In fact just 10 of the 26 possible 100-bet samples had win percentage within 1 standard deviation, above or below expectation. The lowest was 48% whilst the highest was 88%. They are all shown below along with the average odds for each sample.

So what was the actual standard deviation in these 26 100-bet samples win percentages? In fact it was a massive 9.59%, double what would be predicted by the binomial formula. Given what we learnt about the impact on the standard deviation of varying odds, it's difficult to believe the fairly narrow variation in this 26-sample set had much to do with this. Besides, the varying odds within each sample would counteract that influence. Compared to the set of 8 tipsters I showed earlier and which I know to be genuine and honest records, this is an outlier of significant proportions. How significant? Well, if we run a 10,000-iteration Monte Carlo simulation with an expected binomial standard deviation of 4.74% on 26 100-bet samples, we find a standard deviation in the standard deviations of 0.67%. Hence, HighRollers' actual standard deviation in win percentages is over 7 standard deviations away from expectation. In old money that has roughly a 1 in a trillion probability of happening by chance. Not 1-in-3, or 1-in-9 or 1-in-18. 1-in-1,000,000,000,000!!!

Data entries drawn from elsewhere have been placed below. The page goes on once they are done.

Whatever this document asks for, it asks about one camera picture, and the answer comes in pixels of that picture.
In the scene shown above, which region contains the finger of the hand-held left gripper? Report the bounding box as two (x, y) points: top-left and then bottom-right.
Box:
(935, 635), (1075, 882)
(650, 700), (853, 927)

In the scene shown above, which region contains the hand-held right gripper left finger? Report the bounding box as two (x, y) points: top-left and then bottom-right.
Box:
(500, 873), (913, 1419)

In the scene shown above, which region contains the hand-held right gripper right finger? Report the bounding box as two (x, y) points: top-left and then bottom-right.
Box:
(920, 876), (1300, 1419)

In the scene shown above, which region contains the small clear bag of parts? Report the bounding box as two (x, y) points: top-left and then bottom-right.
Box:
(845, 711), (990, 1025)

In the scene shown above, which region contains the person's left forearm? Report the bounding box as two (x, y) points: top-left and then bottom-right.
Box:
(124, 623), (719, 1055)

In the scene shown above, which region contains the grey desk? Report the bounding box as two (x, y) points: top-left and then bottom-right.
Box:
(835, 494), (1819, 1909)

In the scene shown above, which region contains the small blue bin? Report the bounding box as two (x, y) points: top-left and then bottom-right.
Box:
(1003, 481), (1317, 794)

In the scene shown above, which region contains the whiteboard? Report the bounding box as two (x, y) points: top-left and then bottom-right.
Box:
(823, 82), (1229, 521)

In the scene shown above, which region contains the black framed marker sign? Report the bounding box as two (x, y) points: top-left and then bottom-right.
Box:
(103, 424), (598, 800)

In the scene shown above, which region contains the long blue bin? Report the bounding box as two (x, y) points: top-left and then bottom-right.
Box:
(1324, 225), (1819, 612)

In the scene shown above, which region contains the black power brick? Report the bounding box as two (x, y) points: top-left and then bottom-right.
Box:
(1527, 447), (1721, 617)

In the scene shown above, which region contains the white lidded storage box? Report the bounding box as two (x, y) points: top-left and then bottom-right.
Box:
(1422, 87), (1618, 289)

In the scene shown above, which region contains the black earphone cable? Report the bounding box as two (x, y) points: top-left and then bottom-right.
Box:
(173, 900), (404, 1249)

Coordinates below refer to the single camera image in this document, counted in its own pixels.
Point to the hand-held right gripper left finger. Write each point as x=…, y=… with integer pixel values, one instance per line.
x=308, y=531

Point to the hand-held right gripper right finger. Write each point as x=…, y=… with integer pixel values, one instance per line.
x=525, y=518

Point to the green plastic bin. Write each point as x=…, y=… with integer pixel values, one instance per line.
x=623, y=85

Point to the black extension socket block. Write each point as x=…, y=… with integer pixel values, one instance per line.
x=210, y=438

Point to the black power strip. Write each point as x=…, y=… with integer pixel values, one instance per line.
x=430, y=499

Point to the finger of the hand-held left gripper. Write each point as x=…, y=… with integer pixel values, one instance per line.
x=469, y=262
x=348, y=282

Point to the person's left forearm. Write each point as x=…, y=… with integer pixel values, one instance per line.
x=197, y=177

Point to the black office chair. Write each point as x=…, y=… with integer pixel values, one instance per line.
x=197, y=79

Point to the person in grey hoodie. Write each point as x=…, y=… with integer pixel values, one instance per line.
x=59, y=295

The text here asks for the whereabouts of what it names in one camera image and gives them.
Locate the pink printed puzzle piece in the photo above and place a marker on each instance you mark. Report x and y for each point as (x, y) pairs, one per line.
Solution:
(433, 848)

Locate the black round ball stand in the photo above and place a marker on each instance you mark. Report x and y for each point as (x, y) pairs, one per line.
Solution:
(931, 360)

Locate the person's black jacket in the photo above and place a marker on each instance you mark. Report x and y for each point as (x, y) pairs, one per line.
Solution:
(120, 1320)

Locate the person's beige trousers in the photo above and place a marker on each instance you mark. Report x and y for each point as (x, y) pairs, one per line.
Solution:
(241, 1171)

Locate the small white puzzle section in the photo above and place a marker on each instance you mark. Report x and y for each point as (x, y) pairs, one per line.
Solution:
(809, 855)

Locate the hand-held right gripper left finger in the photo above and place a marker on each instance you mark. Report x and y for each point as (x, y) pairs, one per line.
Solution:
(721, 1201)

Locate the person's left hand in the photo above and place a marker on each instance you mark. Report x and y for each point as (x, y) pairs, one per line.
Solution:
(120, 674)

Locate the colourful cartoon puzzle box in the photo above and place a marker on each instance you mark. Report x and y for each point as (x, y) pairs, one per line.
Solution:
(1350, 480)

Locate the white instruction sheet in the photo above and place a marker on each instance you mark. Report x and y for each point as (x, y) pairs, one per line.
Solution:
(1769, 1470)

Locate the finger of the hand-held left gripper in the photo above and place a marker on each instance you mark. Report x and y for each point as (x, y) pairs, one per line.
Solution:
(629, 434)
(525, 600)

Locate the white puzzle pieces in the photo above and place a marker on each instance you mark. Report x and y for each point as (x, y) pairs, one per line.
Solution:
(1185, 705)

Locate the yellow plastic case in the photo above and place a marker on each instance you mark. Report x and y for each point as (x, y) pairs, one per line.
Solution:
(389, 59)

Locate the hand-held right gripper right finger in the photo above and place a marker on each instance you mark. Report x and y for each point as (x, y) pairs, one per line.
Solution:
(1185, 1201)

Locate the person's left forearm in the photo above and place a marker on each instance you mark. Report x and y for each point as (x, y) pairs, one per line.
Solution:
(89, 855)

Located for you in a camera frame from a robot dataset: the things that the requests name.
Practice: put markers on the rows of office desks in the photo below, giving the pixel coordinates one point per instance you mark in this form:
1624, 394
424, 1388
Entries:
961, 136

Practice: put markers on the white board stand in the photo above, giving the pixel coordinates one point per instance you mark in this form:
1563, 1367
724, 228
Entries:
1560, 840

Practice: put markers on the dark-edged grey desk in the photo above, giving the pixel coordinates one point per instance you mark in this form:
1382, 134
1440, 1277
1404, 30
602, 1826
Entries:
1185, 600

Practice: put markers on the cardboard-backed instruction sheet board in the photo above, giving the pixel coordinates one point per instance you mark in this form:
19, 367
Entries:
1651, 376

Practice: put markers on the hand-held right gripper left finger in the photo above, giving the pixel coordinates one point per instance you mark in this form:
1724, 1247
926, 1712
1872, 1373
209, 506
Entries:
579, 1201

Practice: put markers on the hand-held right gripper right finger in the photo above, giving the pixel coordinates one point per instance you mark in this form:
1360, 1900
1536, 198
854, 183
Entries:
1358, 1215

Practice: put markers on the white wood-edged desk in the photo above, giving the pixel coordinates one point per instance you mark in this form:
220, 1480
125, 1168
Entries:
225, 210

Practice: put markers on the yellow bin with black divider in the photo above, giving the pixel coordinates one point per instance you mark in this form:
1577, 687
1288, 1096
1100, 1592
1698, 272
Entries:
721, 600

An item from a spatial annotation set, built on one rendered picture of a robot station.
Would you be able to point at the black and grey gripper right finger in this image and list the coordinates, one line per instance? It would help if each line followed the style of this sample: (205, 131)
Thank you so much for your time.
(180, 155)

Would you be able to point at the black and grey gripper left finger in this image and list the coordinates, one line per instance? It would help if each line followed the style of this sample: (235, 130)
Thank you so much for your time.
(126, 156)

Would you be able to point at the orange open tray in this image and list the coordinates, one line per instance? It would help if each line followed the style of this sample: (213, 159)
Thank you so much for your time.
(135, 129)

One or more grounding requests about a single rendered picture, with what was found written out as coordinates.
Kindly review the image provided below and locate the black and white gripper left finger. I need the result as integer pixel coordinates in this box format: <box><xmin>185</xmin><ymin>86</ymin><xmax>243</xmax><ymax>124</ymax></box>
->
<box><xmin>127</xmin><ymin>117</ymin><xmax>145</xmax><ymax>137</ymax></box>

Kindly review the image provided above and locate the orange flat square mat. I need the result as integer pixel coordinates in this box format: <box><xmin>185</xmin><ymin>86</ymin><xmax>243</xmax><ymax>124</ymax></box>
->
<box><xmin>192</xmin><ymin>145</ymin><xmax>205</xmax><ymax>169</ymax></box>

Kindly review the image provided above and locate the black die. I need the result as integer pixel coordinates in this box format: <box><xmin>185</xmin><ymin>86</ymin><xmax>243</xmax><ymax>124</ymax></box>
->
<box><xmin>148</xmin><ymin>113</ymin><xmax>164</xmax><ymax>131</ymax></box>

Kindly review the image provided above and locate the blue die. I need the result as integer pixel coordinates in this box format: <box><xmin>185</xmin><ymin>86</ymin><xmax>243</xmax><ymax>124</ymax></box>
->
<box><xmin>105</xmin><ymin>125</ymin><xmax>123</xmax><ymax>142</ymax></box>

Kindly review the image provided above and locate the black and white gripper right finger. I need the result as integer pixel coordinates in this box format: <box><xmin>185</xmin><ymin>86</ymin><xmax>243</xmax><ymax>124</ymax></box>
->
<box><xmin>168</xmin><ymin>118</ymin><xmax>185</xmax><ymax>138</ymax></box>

Removing all prices shorter than 1.909 and longer than 2.10 in an attempt to eliminate some of the potential problems with an excessively variable set of odds left 1,367 picks with a win percentage of 66.9%. The expected binomial standard deviation in 100-bet samples is thus 4.70%. The actual win percentage standard deviation in the 13 100-bet samples available here is 9.16%. A 10,000-iteration produced a standard deviation in the standard deviations of 0.94%, meaning observation was 4.7 standard deviations away from expectation, or about 1 in a million in old money.

There is simply too much variation in HighRollers' inter-sample win probability for this to have conceivably happened by chance. Way too much. The single win percentages of 48% and 88% should not happen in 26 100-bet samples. For a tipster capable of winning 66% of his bets where those bets are of a very similar nature (i.e. win probability), hitting 88% in a single 100-bet sample should happen only once in about a million samples.

Choosing different samples sizes yields the same conclusions. For 50 bet samples, expected binomial standard deviation is 6.7%, actual is 11.0%. For 25-bet samples, expected is 9.5%, actual is 13.6%. For 200-bet samples, expected is 3.4%, actual is 8.7%. However you cut this, this record shouldn't happen, even if the tipster is genuinely capable of winning 66% of his 50-50 propositions. The conclusion? HighRollers, or should I say WagerPolice, who manage all these fake services, made it all up - badly.

If something is too good to be true, it almost always is. This method of using the binomial standard deviation is a neat little trick to help you prove it, and silence those bullshitters who try to trick you. As with the Wald-Wolfowitz runs test, this method is able to expose charlatans who too easily get fooled by randomness when attempting to create their tissue of lies. Just as the Wald-Wolfowitz runs test catches out people who can't properly tell what a random sequence of wins and losses looks like (it's easily done, even by people who think they get probability - see my original article), the binomial standard deviation test will catch out those who either overestimate or underestimate how much variation their win-loss record should show when attempting to make one up.